EXERCISE DESCRIPTION: Word for word, restate the lines of the material below from its first line through the one containing "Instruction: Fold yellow". Omit the rest.

INFORMATION GIVEN:
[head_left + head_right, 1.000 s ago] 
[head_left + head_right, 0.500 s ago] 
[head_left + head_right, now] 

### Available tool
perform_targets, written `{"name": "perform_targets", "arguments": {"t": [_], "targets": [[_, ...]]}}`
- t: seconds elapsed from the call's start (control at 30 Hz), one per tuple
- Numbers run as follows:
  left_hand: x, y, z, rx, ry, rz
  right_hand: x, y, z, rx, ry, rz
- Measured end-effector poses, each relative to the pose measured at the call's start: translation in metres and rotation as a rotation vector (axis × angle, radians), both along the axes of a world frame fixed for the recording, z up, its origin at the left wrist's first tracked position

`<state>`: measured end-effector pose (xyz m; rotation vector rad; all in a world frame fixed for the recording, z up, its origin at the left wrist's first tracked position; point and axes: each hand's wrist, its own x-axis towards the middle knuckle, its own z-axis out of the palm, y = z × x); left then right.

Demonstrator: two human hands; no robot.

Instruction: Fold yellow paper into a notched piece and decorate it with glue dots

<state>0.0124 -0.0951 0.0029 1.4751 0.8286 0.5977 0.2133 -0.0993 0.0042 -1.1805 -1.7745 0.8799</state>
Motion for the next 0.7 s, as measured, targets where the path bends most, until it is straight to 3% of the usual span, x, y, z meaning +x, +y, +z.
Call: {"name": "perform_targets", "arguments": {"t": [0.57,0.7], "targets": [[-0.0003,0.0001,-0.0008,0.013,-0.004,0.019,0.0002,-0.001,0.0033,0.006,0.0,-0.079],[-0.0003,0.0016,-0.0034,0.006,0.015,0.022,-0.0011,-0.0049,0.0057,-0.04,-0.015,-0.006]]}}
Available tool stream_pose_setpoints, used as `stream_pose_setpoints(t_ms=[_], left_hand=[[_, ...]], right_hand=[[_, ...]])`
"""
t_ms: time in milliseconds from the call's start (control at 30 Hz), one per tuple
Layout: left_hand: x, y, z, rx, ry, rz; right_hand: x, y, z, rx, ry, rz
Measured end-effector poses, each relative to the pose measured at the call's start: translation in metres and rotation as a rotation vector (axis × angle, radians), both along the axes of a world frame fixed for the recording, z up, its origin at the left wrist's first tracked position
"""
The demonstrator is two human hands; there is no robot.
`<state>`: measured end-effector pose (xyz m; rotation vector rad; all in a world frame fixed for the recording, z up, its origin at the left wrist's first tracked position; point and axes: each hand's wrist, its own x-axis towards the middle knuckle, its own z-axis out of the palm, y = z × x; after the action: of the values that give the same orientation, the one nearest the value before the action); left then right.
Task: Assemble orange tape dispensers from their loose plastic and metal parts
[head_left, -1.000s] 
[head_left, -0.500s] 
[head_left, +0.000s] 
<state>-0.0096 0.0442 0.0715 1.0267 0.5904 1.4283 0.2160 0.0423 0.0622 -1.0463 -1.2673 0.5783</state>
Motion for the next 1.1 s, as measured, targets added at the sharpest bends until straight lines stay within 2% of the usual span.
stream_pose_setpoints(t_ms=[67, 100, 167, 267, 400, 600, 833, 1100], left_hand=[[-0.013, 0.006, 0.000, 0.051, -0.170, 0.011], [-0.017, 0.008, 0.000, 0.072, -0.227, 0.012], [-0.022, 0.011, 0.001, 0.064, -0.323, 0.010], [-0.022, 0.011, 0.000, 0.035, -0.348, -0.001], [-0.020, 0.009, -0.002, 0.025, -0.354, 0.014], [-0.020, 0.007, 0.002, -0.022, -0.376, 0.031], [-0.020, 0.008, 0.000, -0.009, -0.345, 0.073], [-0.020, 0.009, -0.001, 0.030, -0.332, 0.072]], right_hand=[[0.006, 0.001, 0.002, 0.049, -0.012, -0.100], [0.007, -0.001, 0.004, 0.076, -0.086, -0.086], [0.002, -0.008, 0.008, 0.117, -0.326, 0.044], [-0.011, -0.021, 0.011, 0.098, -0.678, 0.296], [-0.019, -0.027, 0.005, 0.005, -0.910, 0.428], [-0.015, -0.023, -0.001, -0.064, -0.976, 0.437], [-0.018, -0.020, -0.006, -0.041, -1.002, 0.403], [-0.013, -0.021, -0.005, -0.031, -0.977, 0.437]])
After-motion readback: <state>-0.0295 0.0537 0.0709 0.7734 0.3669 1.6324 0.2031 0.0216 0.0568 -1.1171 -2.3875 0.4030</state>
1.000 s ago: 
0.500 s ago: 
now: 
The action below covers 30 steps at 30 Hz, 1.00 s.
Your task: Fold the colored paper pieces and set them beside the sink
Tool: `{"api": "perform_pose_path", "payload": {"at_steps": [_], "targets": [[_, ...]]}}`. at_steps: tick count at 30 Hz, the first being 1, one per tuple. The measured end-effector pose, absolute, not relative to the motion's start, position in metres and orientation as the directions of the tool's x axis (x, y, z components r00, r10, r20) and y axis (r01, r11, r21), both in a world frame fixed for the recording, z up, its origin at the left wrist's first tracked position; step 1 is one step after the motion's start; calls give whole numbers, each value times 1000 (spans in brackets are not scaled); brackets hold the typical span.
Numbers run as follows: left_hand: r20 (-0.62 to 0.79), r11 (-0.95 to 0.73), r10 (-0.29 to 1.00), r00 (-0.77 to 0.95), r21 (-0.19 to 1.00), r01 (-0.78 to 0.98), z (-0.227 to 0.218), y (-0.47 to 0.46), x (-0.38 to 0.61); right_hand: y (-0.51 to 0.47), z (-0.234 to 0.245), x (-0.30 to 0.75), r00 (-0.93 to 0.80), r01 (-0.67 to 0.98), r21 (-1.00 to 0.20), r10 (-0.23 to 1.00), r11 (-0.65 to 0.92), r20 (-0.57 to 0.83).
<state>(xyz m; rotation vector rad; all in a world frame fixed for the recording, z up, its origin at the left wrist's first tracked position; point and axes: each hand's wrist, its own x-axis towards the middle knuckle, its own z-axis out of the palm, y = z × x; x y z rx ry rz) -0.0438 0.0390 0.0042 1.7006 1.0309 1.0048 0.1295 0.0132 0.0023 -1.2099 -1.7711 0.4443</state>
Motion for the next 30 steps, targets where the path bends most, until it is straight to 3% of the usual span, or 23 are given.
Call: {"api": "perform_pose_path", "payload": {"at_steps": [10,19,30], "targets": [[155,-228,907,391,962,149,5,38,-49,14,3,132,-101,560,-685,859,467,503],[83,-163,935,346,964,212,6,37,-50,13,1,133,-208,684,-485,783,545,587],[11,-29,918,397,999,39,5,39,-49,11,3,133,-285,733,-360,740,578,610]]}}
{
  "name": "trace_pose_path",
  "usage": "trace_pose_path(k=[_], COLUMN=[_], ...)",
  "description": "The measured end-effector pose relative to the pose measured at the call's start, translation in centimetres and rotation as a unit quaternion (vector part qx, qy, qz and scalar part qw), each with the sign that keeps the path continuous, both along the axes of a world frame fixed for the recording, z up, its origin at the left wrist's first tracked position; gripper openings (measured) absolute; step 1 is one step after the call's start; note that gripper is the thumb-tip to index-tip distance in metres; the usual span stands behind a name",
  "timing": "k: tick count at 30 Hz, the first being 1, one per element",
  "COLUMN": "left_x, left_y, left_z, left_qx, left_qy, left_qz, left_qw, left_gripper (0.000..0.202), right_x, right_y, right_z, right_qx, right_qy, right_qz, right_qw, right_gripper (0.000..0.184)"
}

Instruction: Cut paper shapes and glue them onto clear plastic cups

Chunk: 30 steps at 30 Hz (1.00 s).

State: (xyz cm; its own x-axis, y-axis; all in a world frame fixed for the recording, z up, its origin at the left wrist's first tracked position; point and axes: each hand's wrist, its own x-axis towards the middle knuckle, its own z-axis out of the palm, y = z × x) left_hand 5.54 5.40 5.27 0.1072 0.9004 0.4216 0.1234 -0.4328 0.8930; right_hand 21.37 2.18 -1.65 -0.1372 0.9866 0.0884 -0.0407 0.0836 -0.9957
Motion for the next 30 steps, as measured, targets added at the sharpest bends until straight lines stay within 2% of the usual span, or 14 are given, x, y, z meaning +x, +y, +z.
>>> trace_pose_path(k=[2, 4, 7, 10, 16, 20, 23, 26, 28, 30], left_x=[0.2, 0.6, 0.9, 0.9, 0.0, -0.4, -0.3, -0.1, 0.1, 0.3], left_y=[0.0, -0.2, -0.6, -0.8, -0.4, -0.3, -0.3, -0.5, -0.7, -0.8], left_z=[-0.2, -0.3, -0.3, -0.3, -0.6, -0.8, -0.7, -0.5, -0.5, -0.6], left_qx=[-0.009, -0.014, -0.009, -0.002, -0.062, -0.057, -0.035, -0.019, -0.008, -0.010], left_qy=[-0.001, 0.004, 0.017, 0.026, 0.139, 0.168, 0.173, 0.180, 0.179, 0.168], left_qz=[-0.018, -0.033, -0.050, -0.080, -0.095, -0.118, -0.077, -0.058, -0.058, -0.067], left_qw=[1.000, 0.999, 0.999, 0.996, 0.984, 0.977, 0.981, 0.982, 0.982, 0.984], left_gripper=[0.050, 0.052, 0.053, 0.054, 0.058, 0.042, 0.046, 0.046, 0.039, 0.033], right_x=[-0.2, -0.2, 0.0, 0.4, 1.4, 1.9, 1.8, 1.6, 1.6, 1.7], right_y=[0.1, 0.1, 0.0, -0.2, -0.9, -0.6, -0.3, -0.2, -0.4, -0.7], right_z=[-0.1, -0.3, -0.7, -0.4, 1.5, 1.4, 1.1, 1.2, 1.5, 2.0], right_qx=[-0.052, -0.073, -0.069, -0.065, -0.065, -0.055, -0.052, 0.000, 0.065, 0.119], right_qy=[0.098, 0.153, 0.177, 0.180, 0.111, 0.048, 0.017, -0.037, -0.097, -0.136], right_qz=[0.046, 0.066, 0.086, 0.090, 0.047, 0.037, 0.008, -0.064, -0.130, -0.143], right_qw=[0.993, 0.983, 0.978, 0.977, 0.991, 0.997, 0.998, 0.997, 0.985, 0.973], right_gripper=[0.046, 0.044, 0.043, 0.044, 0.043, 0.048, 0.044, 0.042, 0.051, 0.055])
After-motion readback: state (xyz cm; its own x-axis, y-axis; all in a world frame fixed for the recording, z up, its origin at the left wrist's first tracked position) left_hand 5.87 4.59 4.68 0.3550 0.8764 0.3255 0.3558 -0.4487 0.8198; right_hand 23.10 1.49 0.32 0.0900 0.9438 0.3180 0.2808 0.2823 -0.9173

EXERCISE ANSWER:
[head_left + head_right, 1.000 s ago] 
[head_left + head_right, 0.500 s ago] 
[head_left + head_right, now] 

### Available tool
perform_targets, written `{"name": "perform_targets", "arguments": {"t": [_], "targets": [[_, ...]]}}`
- t: seconds elapsed from the call's start (control at 30 Hz), one per tuple
- Numbers run as follows:
  left_hand: x, y, z, rx, ry, rz
  right_hand: x, y, z, rx, ry, rz
- Measured end-effector poses, each relative to the pose measured at the call's start: translation in metres and rotation as a rotation vector (axis × angle, radians), both along the axes of a world frame fixed for the recording, z up, its origin at the left wrist's first tracked position

`<state>`: measured end-effector pose (xyz m; rotation vector rad; all in a world frame fixed for the recording, z up, its origin at the left wrist's first tracked position; point and axes: each hand's wrist, its own x-axis towards the middle knuckle, its own z-axis out of the palm, y = z × x); left then right.

Demonstrator: two human hands; no robot.

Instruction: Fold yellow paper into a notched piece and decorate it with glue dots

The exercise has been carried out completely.